Look below for the lines from the one with "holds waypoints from" to the one with "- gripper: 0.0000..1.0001", and copy exactly those lines, both ends included.

-=-=-

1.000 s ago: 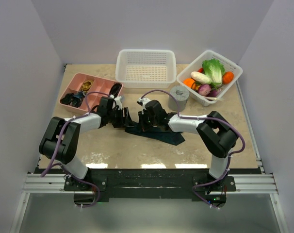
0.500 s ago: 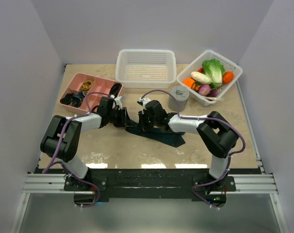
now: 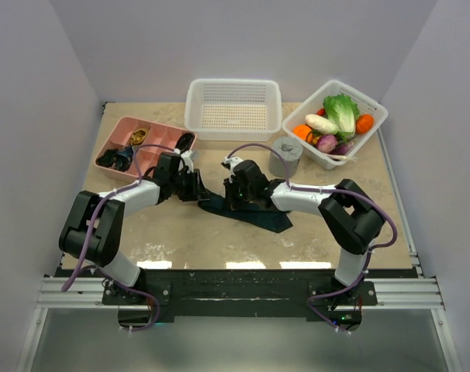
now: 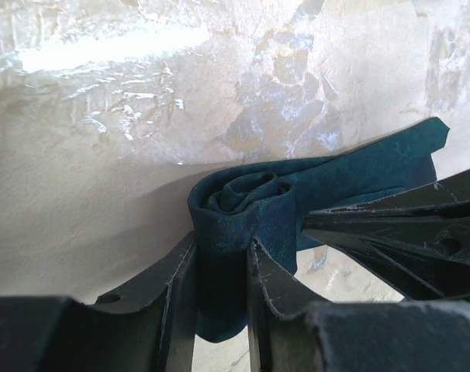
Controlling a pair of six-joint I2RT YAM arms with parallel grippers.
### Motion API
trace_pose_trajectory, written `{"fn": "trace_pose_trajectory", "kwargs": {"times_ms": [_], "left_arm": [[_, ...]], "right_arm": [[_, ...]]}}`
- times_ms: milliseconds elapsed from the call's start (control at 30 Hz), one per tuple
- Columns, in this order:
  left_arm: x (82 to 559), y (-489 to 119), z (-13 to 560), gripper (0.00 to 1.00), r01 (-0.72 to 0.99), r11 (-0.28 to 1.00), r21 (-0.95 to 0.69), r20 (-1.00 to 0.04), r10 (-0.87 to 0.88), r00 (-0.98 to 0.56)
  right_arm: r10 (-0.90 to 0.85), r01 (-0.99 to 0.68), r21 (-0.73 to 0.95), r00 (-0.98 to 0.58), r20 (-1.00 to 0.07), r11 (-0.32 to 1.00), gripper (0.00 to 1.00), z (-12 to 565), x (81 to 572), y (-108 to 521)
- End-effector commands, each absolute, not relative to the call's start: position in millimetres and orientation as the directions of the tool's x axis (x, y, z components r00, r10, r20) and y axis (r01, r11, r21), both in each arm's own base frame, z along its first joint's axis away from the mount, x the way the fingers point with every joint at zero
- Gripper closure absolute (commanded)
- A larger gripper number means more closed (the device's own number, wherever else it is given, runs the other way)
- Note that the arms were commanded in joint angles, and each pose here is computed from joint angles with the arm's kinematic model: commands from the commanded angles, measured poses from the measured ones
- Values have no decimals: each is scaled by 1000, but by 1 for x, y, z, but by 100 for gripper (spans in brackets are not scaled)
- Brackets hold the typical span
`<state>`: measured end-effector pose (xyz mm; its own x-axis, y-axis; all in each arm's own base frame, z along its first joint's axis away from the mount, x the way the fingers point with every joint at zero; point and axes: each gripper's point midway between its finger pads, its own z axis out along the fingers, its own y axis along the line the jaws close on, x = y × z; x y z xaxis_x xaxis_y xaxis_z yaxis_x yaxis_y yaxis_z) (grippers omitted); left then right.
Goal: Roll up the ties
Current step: Roll the tie at the center of the board.
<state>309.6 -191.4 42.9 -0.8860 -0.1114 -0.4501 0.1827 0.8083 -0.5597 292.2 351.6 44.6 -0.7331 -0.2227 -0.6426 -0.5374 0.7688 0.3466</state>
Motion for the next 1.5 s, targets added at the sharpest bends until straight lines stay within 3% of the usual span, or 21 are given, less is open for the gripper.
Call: {"fn": "trace_pose_trajectory", "kwargs": {"times_ms": [0,400,1033,1467], "left_arm": [[324,-193,63,73,235,842,-486,-533,-71,-843],[326,-208,80,74,274,907,-321,-587,37,-809],[319,-246,107,72,345,885,-312,-600,98,-794],[329,-198,97,72,199,976,-87,-596,109,-795]], "right_arm": [[-218,-543,346,-724,-654,765,100,50,295,354],[-216,-546,359,-728,-651,757,100,44,303,367],[-134,-550,448,-723,-678,705,100,53,308,388],[-147,-576,429,-699,-700,695,100,77,304,382]]}}
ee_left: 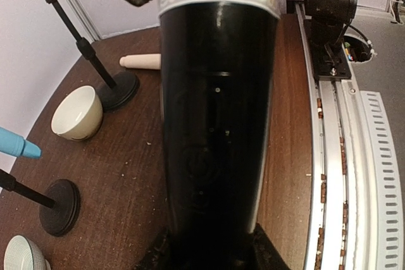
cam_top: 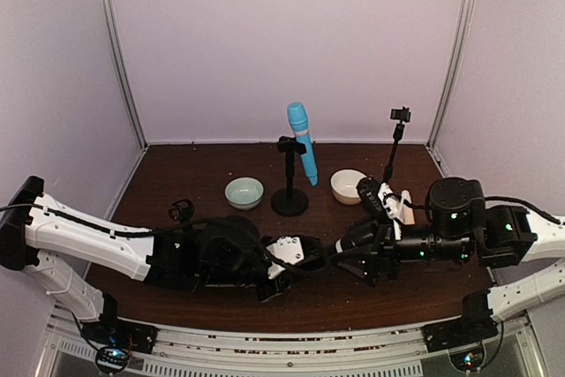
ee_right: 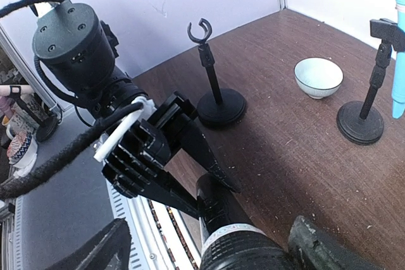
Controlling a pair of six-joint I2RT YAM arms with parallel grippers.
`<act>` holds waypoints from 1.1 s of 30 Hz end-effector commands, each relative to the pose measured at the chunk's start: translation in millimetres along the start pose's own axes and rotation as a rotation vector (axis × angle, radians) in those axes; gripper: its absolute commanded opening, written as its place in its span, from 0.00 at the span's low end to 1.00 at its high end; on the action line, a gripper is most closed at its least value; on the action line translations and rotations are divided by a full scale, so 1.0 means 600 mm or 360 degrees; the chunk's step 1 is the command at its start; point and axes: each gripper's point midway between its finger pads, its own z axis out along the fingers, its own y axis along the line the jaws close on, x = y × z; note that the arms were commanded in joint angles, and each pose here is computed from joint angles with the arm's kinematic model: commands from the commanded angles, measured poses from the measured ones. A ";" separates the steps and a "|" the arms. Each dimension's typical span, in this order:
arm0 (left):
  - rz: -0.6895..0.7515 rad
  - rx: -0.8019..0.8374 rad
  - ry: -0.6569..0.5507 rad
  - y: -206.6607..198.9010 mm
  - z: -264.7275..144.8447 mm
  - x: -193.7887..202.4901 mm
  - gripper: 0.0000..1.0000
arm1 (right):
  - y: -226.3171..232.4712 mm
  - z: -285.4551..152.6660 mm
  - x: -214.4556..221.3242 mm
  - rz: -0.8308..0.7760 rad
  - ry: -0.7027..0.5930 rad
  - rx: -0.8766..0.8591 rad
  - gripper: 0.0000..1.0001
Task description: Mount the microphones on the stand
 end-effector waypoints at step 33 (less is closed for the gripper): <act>-0.0325 -0.0852 0.0109 0.162 -0.176 0.024 0.66 | -0.086 0.005 0.017 0.0062 0.0078 0.0242 0.00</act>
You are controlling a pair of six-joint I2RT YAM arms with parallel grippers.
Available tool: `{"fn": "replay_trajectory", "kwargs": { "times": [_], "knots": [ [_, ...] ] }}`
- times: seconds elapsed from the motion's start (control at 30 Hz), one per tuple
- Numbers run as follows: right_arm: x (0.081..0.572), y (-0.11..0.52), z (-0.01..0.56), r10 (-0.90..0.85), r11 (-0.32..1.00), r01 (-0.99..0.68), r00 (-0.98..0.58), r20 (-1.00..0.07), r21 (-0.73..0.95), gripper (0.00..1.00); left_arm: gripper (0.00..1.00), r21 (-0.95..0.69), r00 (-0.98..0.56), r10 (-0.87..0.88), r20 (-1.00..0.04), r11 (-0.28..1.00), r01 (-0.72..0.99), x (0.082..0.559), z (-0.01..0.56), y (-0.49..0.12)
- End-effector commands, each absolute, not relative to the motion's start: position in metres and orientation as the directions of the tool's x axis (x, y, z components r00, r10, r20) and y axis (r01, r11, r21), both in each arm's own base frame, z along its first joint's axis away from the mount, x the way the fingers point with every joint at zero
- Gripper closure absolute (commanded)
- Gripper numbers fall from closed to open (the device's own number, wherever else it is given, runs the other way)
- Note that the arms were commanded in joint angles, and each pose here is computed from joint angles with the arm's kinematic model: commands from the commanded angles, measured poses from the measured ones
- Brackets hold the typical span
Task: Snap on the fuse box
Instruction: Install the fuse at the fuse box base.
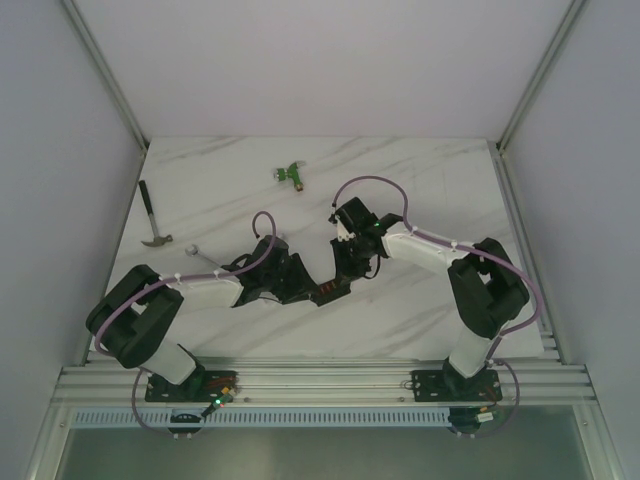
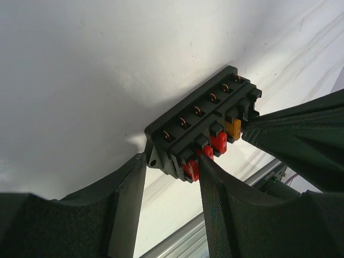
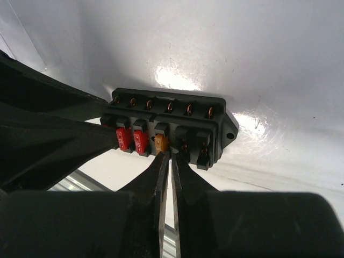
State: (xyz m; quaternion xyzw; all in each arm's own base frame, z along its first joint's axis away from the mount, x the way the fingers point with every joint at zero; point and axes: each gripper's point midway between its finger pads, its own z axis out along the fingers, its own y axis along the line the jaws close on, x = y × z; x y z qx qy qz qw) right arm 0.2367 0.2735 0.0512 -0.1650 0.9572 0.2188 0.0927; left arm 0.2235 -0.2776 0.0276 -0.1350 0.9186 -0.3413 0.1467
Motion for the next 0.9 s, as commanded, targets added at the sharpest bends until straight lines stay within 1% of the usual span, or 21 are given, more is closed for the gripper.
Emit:
{"fn": "replay_trajectory", "kwargs": {
  "times": [0.0, 0.17, 0.27, 0.57, 0.87],
  "knots": [
    [0.239, 0.281, 0.055, -0.283, 0.835, -0.372, -0.922, -0.265, 0.406, 0.85, 0.47, -0.653, -0.926, -0.335, -0.172, 0.743, -0.147, 0.223, 0.024, -0.277],
    [0.252, 0.283, 0.074, -0.265, 0.831, -0.394, -0.901, -0.342, 0.393, 0.83, 0.48, -0.651, -0.925, -0.339, -0.173, 0.744, -0.151, 0.223, 0.023, -0.276],
    [0.253, 0.284, 0.078, -0.266, 0.827, -0.401, -0.897, -0.354, 0.395, 0.83, 0.48, -0.651, -0.924, -0.34, -0.173, 0.744, -0.152, 0.223, 0.023, -0.275],
    [0.239, 0.285, 0.059, -0.287, 0.819, -0.386, -0.916, -0.281, 0.423, 0.84, 0.48, -0.651, -0.924, -0.34, -0.174, 0.744, -0.151, 0.223, 0.023, -0.276],
    [0.221, 0.272, 0.035, -0.32, 0.843, -0.368, -0.929, -0.183, 0.393, 0.88, 0.48, -0.65, -0.926, -0.339, -0.169, 0.744, -0.154, 0.223, 0.022, -0.276]
  ]
}}
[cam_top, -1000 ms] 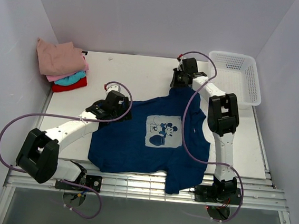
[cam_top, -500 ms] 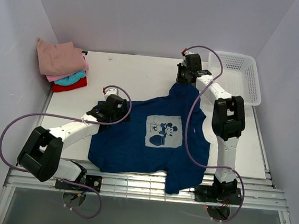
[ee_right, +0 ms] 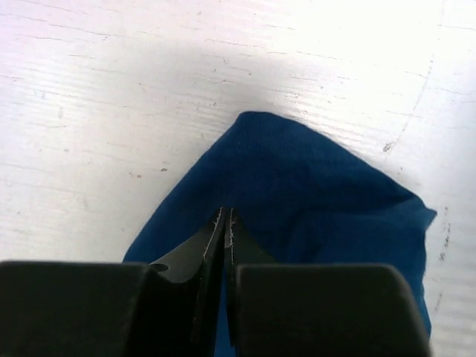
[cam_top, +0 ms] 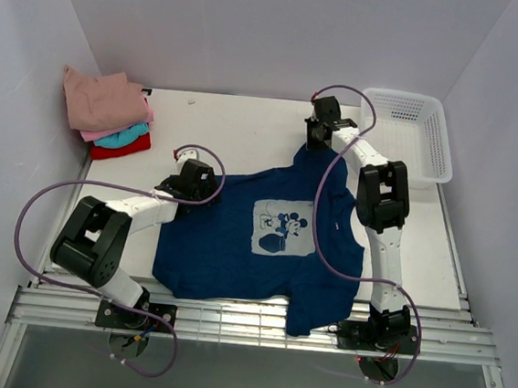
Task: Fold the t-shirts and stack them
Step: Flatten the tshirt out
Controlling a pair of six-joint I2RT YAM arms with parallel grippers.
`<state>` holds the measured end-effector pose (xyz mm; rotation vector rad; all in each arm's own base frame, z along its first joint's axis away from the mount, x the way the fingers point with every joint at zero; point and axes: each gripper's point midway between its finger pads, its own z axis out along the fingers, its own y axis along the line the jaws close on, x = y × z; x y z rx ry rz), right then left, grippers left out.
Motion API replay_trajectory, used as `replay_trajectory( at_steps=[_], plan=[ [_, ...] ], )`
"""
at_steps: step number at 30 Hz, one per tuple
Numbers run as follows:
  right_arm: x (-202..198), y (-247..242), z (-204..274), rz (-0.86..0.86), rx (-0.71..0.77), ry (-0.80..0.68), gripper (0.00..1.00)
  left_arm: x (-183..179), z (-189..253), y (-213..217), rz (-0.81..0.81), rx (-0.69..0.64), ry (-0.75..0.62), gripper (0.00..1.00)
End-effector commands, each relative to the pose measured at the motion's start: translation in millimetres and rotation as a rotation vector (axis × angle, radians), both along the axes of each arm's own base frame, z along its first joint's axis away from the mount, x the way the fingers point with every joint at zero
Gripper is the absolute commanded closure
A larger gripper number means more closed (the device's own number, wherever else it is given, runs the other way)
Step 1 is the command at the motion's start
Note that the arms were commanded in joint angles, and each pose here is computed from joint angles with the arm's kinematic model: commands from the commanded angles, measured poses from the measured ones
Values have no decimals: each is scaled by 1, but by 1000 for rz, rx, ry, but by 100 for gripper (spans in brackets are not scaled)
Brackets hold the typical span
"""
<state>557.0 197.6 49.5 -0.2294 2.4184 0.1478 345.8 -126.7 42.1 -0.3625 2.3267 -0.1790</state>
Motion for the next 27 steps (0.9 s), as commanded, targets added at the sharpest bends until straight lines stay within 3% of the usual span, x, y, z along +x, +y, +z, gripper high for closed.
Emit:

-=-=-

**REPLY:**
`<act>` holds waypoints from 1.1 s of 30 Hz end-effector commands, each relative to the pose measured at the chunk's start: translation in millimetres along the start pose's own axes and rotation as a rotation vector (axis × angle, radians) in those axes; gripper: its absolute commanded opening, written as its place in its span, from 0.00 at the span's low end to 1.00 at its high end; on the action line, a gripper is most closed at its least value; on the action line translations and rotations are divided by a full scale, so 1.0 means 600 mm or 360 degrees; the chunk's step 1 is the command at its start; point and axes: each gripper's point midway between its finger pads, its own z axis out along the fingers, its own y axis along the line the jaws close on, x = y × z; note that the arms were commanded in joint angles, and each pose here is computed from joint angles with the arm's kinematic model: commands from the commanded angles, measured poses from the measured ones. A ";" separates the steps and a "|" the arms. Each dimension's typical span, in this order:
arm0 (left):
  - rz: -0.6895..0.7515 rad
  - rx: -0.8019..0.8374 rad
  - ry: -0.6569..0.5507 rad
  - y: -206.6607..198.9010 mm
  - z: -264.7275..144.8447 mm
  - x: -193.7887..202.4901 mm
  - gripper: 0.0000..1.0000
arm1 (right):
  - y: -226.3171..232.4712 mm
  - z: -285.4551..152.6660 mm
  - x: -214.4556..221.3242 mm
  - rz: -0.8308..0.7760 rad
  - ry: -0.7027..0.5930 rad
  - rx: -0.8766..0.8591 rad
  - gripper: 0.0000..1.0001

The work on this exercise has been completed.